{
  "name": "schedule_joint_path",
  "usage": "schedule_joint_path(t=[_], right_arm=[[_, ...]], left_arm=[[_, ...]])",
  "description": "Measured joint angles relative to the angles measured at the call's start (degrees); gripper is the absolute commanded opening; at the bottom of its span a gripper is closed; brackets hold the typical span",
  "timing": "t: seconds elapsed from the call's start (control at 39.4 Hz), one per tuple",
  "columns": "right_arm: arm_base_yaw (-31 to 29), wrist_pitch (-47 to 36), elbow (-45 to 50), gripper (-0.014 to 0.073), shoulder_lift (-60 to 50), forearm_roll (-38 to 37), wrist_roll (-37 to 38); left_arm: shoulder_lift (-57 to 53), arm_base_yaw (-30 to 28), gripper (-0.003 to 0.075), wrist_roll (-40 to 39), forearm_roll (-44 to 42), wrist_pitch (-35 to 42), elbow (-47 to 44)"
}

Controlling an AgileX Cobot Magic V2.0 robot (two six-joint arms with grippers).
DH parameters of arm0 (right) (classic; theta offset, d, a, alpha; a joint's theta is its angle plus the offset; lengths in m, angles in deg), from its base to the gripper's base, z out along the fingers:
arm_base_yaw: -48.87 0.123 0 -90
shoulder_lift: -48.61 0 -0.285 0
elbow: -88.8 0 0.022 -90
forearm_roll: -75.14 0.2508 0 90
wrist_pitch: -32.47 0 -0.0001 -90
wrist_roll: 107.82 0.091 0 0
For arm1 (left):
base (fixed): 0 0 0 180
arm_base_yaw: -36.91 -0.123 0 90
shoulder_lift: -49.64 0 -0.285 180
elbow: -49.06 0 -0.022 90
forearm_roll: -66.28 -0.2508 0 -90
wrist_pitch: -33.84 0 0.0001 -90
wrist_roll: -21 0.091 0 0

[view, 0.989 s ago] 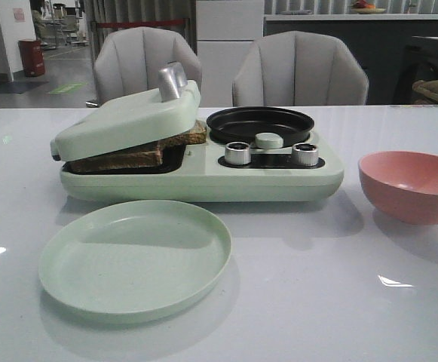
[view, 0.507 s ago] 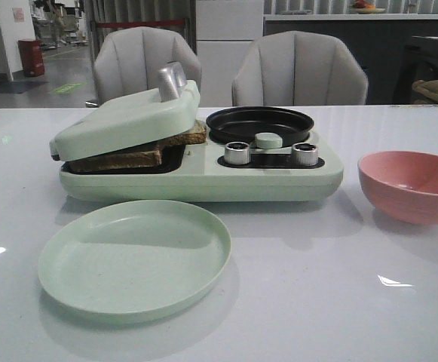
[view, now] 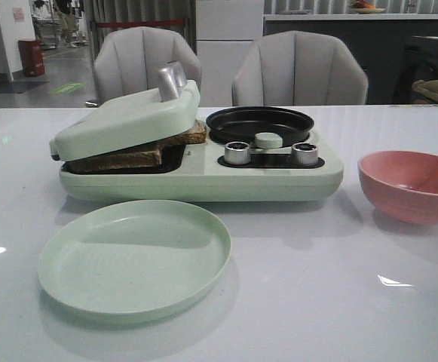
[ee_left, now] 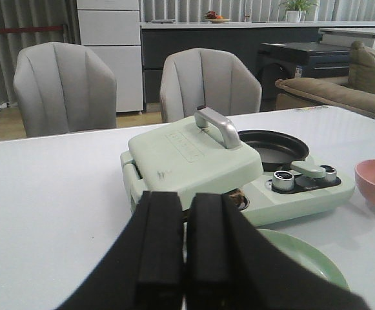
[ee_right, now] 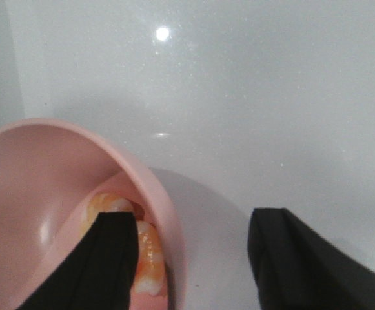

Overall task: Make breakfast with bread and shrimp
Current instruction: 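Lower the right gripper and grasp the rim of the pink bowl, then lift the pink bowl with the right gripper over the frying pan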

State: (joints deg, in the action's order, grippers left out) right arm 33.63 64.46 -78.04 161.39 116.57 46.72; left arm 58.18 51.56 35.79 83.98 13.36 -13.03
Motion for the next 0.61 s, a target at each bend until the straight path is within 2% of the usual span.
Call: schedule_joint_path(t=[0.36, 0.61], right_arm=[[2.81, 2.55, -4.57, 0.0127, 5.26, 0.14, -2.24], [2.81, 2.10, -4.89, 0.0131, 5.26, 0.27, -2.38]], left_arm=[[0.00, 0.00, 0.0114, 0.00, 0.00, 0.00, 0.00], [0.00, 0.00, 0.0113, 0.00, 0.00, 0.00, 0.00]])
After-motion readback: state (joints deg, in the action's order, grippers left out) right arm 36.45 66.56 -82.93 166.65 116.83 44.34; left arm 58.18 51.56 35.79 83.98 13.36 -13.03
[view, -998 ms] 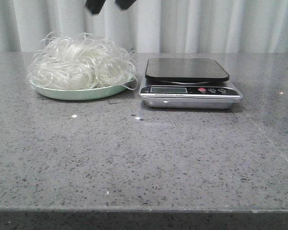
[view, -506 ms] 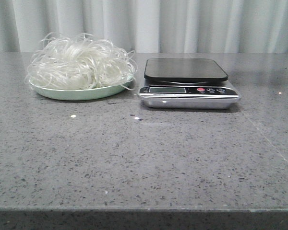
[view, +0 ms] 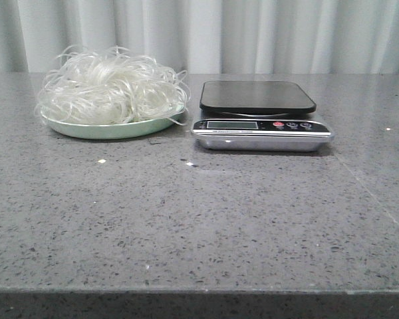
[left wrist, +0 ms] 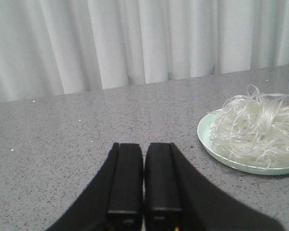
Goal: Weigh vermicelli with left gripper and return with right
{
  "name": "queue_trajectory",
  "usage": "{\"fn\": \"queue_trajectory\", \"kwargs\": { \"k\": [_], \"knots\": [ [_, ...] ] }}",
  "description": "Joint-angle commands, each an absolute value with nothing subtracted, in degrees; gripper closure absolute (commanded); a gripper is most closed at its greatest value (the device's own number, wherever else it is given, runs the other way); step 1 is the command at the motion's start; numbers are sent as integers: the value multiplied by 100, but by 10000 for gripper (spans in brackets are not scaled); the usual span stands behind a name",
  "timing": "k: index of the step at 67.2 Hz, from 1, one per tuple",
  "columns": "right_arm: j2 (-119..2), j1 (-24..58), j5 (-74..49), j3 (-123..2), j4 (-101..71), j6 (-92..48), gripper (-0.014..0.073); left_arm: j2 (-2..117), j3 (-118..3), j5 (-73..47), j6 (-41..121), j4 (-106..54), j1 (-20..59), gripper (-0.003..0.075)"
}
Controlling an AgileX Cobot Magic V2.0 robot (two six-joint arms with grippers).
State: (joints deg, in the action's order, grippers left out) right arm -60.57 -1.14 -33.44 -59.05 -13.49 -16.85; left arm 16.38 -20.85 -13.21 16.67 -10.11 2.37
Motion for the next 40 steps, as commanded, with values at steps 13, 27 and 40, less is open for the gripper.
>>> {"fn": "queue_trajectory", "kwargs": {
  "k": [13,27,40],
  "knots": [
    [-3472,-149,-1457,-3354,-1439,-1667,442,1678,-2240,-915,1605,-1043,222,584],
    [-1796,-154,-916,-2024,-1439,-1667,442,1678,-2240,-915,1605,-1043,222,584],
    [-930,-154,-368,-1428,-1439,-1667,442,1678,-2240,-896,1605,-1043,222,584]
  ]
}}
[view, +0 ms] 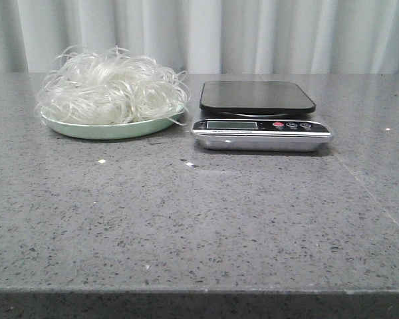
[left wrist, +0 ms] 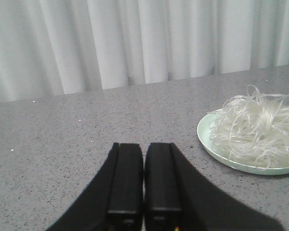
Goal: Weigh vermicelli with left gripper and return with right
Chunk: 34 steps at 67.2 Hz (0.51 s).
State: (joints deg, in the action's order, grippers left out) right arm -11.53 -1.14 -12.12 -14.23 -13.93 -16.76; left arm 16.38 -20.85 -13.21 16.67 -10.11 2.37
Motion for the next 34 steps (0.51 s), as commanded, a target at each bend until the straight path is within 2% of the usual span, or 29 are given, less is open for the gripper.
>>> {"fn": "queue_trajectory", "kwargs": {
  "k": [1,34],
  "knots": [
    [-890,-154,-298,-1404,-1439,-1667,442,1678,-2240,-896,1605,-1043,222,584],
    [-865,-154,-63,-1369,-1439,-1667,442,1678,-2240,-896,1605,-1043,222,584]
  ]
}}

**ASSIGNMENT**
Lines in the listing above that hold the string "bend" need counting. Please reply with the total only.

**EXERCISE SOLUTION**
2